- Keyhole #1, art by Dean Haspiel.

Publication information
- Publisher: Millennium Publications, Top Shelf Productions
- Schedule: irregular
- Format: Ongoing series
- Genre: Alternative comics
- Publication date: June 1996–December 1998 Fall 2021
- No. of issues: 7
- Main character(s): Josh & Sari Billy Dogma Titans of Finance Lionel

Creative team
- Created by: Dean Haspiel and Josh Neufeld

= Keyhole (comics) =

Comic book series

Keyhole is a black-and-white alternative comic book published from 1996 to 1998. A two-man anthology by cartoonists Dean Haspiel and Josh Neufeld, Keyhole was published by two different publishers, starting with Millennium Publications and ending up at Top Shelf Productions. In 2021, Haspiel and Neufeld released a 25th-anniversary issue of Keyhole, with new material from both creators.

== Publication history ==
Keyhole began as a self-published mini-comic by the long-time friends Haspiel and Neufeld. Keyhole Mini-Comics ran for four issues in 1995. Reviewed in Factsheet Five, Comics Buyer's Guide, and elsewhere, it was then picked up by Millennium, which published the first full-sized issue in June 1996. With its fourth issue, Keyhole was released under Millennium's new imprint, Modern Comics. Top Shelf picked up the comic for its fifth and sixth issues.

In 2002, Haspiel, Neufeld, and Alternative Comics announced plans to publish Keyhole vol. II, but the comic never appeared, and the two cartoonists moved on to other projects.

In the fall of 2021, Haspiel and Neufeld self-published a seventh issue of Keyhole ("Keyhole 25"), a 36-page full-color flip comic with new material from both creators, as well as a center-spread article about the history of the comic, written by Whitney Matheson.

== Form and content ==
Equally inspired by Harvey Pekar's American Splendor and Los Bros Hernandez' Love and Rockets, a typical issue of Keyhole featured an autobiographical travel story by Neufeld, a Billy Dogma story by Haspiel, and short recurring features such as R. Walker and Neufeld's "Titans of Finance", Neufeld's one-page "Travel Tips" and the Haspiel/Neufeld collaborative feature "Lionel's Lament". Other stories appearing in Keyhole included short autobiographical pieces by Haspiel, and assorted collaborations with other writers (including one memorable piece with The Duplex Planet's David Greenberger).

== Reception and legacy ==
Wizard magazine characterized Keyhole as featuring "such a wide range of short stories, from travel strips based on Neufeld's journey through Asia to Haspiel’s wonky superhero 'Billy Dogma,' that every issue feels like an anthology," finishing its review with the assessment, "Haspiel’s stylized black-find-while art contrasts nicely with Neufeld’s earthy cartooning to make for a consistently good-looking comic."
Similarly, The Comics Journal reviewed Keyhole this way: "Brought together in a single, independent magazine, these artists' strong, disparate talents create a broad reading experience, and a blending of artistic intentions and personal expression like very few others available today in American comix".

Although Keyhole originally only ran six issues, it was a critically acclaimed project that proved to be a launching pad for both Haspiel and Neufeld's careers.
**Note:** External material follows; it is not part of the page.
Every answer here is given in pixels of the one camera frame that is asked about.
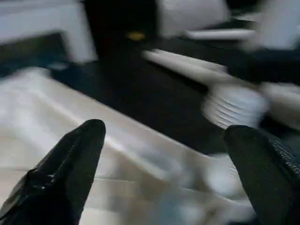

Haspiel debuted his existential antihero, Billy Dogma, in Keyhole, a character whose adventures have since been published by Modern Comics, Top Shelf, Alternative Comics, Z2 Comics, and Image Comics. In addition, Haspiel collected many of the autobiographical stories from Keyhole in Opposable Thumbs (2001), published by Alternative Comics, and used those stories as a jumping-off point for the Street Code stories he later told on DC Comics' webcomics imprint Zuda Comics. Neufeld, in turn, collected the "Titans of Finance" stories in a self-titled comic published by Alternative in 2001. In 2004, he collected his Keyhole travel stories (as well as subsequent ones) in the Xeric Award-winning graphic novel A Few Perfect Hours.

In addition, both cartoonists became regular illustrators for Harvey Pekar and his American Splendor projects.